10. Limitations of the FGIG Method and Future Work

The FGIG method has demonstrated exceptional performance in solving diffusion-dominated problems, where solutions exhibit smooth and spreading behavior (see Section 8). While its application to advection-dominated problems—characterized by steep gradients and sharp features—may present challenges, these are not inherent limitations of the FGIG framework but, rather, areas where further refinement can improve its versatility. In particular, the time evolution of the Fourier coefficients can become complex and difficult to predict in this case, especially for high Péclet numbers. This is because the advection term can introduce significant phase shifts and amplitudinal variations to the coefficients. Nevertheless, the method retains its stability and accuracy for moderately advection-dominated regimes, especially when the Gegenbauer parameter is carefully tuned within the recommended range.

To further improve performance in strongly advection-dominated scenarios, several strategies can be employed. These include integrating adaptive mesh refinement strategies, which strategically concentrate computational resources in regions exhibiting large gradients, thereby improving the method’s ability to resolve sharp features and accurately simulate advection-dominated phenomena. Additionally, hybrid spectral filtering techniques or localized basis enrichment may help to mitigate Gibbs phenomena and improve resolution near discontinuities. Exploring hybrid approaches that combine the FGIG method with possibly machine-learning techniques offers another exciting direction. These methods could use data-driven insights to improve computational efficiency and accuracy for complex real-world problems.

Another promising direction is the extension of the FGIG framework to higher-dimensional problems and coupled systems, thereby broadening its range of applications. The integral Galerkin formulation of the FGIG method, which combines Fourier series to represent spatial periodicity with Gegenbauer polynomials for temporal integration, provides a solid foundation for such extensions to multidimensional and nonlinear problems. In two- and three-dimensional settings, tensor-product spectral bases could be employed, while nonlinear effects—such as those arising in the viscous Burgers’ equation—may be addressed through suitable quadrature rules or iterative solvers within the integral formulation. An important advantage of this approach is the elimination of time-stepping procedures, which reduces error accumulation in long-time simulations.

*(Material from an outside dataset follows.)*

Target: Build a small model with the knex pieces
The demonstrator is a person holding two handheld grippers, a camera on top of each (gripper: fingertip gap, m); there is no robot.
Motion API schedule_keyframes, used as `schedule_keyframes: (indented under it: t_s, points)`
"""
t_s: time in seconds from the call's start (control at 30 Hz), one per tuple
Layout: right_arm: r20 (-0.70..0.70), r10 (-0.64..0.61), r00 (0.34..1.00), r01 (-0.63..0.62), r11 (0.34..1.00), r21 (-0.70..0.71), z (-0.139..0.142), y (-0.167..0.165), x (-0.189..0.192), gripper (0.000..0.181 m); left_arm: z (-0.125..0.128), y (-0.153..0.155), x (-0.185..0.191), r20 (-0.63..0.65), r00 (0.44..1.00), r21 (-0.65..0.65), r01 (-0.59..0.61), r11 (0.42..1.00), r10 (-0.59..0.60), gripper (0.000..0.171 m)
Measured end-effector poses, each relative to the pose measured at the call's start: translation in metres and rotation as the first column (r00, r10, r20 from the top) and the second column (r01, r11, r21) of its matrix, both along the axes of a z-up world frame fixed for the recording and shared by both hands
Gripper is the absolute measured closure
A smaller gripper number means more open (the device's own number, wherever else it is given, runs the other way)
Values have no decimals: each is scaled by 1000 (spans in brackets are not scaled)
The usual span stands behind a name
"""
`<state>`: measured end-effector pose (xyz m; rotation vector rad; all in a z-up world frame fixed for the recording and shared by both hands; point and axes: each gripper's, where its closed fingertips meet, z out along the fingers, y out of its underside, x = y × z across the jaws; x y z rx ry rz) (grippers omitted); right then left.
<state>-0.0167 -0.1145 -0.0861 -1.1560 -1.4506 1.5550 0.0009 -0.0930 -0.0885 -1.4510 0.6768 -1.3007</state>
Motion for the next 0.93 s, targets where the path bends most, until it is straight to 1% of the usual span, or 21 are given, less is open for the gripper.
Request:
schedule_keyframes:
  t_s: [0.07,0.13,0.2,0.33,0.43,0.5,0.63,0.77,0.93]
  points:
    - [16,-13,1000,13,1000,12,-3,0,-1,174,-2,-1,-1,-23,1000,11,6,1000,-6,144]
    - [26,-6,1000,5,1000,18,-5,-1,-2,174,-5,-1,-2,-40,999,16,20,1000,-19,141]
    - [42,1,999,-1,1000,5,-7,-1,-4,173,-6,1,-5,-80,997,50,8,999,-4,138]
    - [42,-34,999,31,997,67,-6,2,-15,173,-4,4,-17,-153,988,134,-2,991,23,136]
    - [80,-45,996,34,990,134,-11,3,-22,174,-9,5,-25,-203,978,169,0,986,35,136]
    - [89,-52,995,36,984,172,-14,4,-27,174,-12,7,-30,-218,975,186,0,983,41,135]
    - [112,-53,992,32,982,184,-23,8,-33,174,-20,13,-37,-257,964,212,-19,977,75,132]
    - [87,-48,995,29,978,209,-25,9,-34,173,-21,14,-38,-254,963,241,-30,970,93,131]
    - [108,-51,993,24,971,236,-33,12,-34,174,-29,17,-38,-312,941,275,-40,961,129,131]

Insights from related works, such as the stability and convergence analysis of fully discrete Fourier collocation spectral methods for the 3D viscous Burgers’ equation [35] and the long-time stability analysis of high-order multistep schemes for the 2D incompressible Navier–Stokes equations [36], could inform the adaptation of the FGIG method. In particular, energy estimates for stability and error analysis in Sobolev norms developed in these studies might be extended to the integral equation framework, potentially enabling rigorous proofs of spectral spatial accuracy and high-order temporal accuracy for nonlinear extensions.

Overall, the FGIG method offers a flexible and extensible foundation, with its current limitations serving as a springboard for future innovations in spectral integration and high-accuracy PDE solvers.